YOUR OBJECTIVE
In the answer, each line of the listing should appear again unchanged.

COLLECTED DATA
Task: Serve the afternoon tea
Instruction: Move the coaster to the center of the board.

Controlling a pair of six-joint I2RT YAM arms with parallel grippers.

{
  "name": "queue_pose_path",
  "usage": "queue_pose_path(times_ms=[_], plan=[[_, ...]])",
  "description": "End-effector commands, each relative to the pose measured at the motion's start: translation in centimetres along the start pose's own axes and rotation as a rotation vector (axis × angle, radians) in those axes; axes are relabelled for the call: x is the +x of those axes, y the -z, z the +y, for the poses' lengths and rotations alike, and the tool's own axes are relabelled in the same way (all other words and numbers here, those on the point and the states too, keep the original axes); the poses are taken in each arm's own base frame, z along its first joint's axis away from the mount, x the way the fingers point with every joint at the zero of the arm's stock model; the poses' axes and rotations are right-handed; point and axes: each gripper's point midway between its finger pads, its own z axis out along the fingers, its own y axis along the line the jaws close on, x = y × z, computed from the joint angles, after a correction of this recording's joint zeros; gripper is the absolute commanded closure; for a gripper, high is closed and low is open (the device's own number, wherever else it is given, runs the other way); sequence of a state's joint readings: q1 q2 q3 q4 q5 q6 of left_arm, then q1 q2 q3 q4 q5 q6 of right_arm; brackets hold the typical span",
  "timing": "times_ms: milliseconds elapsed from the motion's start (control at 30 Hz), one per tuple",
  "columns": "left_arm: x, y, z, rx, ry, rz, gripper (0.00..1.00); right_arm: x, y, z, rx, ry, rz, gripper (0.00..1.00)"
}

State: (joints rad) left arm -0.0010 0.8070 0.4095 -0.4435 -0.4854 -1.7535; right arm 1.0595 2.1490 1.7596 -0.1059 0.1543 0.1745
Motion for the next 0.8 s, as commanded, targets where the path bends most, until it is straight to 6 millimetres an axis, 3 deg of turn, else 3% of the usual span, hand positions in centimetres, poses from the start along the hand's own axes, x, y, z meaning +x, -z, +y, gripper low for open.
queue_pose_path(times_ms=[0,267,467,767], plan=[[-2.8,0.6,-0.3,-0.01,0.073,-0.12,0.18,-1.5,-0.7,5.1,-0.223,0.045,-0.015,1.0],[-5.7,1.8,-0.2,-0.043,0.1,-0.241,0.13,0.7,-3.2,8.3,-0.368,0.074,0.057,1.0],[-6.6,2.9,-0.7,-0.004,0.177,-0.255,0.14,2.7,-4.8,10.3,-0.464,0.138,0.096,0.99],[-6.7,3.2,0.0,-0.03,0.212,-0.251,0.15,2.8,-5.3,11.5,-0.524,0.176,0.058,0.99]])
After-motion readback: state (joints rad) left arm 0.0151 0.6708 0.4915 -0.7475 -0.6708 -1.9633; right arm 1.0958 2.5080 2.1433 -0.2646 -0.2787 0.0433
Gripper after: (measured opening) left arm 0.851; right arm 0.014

TASK RESULT
Task: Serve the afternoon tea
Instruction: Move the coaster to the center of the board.

Controlling a pair of six-joint I2RT YAM arms with parallel grippers.

{
  "name": "queue_pose_path",
  "usage": "queue_pose_path(times_ms=[_], plan=[[_, ...]])",
  "description": "End-effector commands, each relative to the pose measured at the motion's start: translation in centimetres along the start pose's own axes and rotation as a rotation vector (axis × angle, radians) in those axes; axes are relabelled for the call: x is the +x of those axes, y the -z, z the +y, for the poses' lengths and rotations alike, and the tool's own axes are relabelled in the same way (all other words and numbers here, those on the point and the states too, keep the original axes); the poses are taken in each arm's own base frame, z along its first joint's axis away from the mount, x the way the fingers point with every joint at the zero of the arm's stock model; the poses' axes and rotations are right-handed; point and axes: each gripper's point midway between its finger pads, its own z axis out along the fingers, its own y axis along the line the jaws close on, x = y × z, computed from the joint angles, after a correction of this recording's joint zeros; gripper is the absolute commanded closure; for a gripper, high is closed and low is open (the device's own number, wherever else it is given, runs the other way); sequence of a state's joint readings: q1 q2 q3 q4 q5 q6 of left_arm, then q1 q2 q3 q4 q5 q6 of right_arm; brackets hold the typical span",
  "timing": "times_ms: milliseconds elapsed from the motion's start (control at 30 Hz), one per tuple",
  "columns": "left_arm: x, y, z, rx, ry, rz, gripper (0.00..1.00); right_arm: x, y, z, rx, ry, rz, gripper (0.00..1.00)"
}

State: (joints rad) left arm -0.0010 0.8070 0.4095 -0.4435 -0.4854 -1.7535; right arm 1.0595 2.1490 1.7596 -0.1059 0.1543 0.1745
Motion for the next 0.8 s, as commanded, targets where the path bends most, until it is straight to 6 millimetres an axis, 3 deg of turn, else 3% of the usual span, hand positions in centimetres, poses from the start along the hand's own axes, x, y, z meaning +x, -z, +y, gripper low for open.
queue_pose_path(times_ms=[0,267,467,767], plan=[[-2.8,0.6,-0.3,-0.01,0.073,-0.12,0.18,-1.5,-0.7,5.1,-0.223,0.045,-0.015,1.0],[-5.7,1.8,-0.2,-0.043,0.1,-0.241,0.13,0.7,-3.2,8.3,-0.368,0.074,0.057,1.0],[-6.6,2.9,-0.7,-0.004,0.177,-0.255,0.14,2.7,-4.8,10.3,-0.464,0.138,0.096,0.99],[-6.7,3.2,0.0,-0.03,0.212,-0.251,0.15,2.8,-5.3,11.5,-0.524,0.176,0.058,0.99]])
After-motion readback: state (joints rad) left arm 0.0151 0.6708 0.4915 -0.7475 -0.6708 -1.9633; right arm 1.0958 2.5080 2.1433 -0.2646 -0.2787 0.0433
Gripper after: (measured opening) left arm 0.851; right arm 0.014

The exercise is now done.